- Exercise goal -
Go to the line containing "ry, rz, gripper" in the listing below and retype it and every later line exactly, down to the last.

::::

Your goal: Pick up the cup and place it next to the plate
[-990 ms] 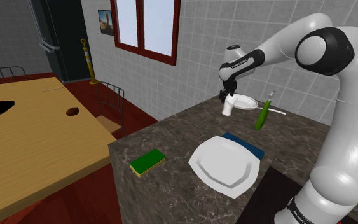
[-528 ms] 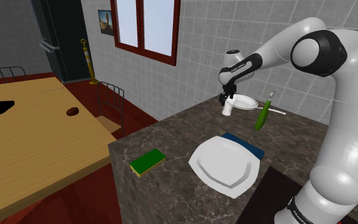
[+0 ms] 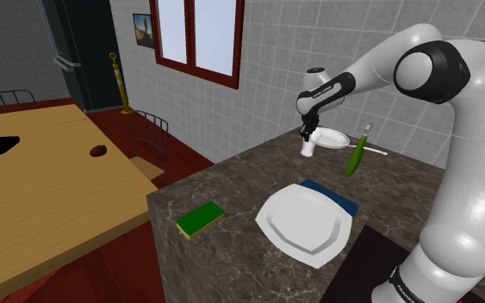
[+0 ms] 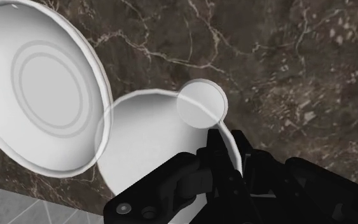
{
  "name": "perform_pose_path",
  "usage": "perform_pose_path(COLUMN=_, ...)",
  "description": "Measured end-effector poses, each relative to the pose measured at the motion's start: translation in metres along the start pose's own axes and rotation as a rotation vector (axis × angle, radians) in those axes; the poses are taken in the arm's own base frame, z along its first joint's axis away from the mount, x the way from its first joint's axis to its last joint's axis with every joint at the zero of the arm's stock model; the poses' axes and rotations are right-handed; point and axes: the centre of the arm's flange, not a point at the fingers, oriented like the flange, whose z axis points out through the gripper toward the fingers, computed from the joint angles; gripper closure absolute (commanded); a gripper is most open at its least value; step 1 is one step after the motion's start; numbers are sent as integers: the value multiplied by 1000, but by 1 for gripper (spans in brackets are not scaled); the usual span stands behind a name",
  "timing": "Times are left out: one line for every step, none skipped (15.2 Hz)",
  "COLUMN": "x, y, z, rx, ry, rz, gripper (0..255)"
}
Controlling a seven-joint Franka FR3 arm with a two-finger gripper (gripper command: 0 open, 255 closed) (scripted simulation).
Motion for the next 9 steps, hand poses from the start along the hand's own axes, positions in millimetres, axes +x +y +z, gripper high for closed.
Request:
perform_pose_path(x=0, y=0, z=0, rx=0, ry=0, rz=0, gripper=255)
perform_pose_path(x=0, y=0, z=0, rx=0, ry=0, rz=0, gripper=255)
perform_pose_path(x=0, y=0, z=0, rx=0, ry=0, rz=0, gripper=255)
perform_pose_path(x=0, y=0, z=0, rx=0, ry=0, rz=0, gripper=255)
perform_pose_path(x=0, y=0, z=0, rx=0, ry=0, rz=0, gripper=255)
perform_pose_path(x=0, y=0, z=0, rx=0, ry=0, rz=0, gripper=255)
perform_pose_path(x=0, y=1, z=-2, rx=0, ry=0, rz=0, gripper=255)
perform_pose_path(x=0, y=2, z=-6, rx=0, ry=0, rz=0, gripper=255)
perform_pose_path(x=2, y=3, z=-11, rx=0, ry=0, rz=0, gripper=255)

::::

- Completed task -
  "COLUMN": "x, y, z, rx, ry, rz, gripper (0..255)"
}
Controlling a seven-joint Franka FR3 arm with a two-finger gripper (gripper command: 0 open, 255 closed) (scripted simulation).
Motion for the next 9 steps, hand poses from the start along the hand's own axes, positions in millimetres, axes +x +y +z, gripper high for closed.
Request:
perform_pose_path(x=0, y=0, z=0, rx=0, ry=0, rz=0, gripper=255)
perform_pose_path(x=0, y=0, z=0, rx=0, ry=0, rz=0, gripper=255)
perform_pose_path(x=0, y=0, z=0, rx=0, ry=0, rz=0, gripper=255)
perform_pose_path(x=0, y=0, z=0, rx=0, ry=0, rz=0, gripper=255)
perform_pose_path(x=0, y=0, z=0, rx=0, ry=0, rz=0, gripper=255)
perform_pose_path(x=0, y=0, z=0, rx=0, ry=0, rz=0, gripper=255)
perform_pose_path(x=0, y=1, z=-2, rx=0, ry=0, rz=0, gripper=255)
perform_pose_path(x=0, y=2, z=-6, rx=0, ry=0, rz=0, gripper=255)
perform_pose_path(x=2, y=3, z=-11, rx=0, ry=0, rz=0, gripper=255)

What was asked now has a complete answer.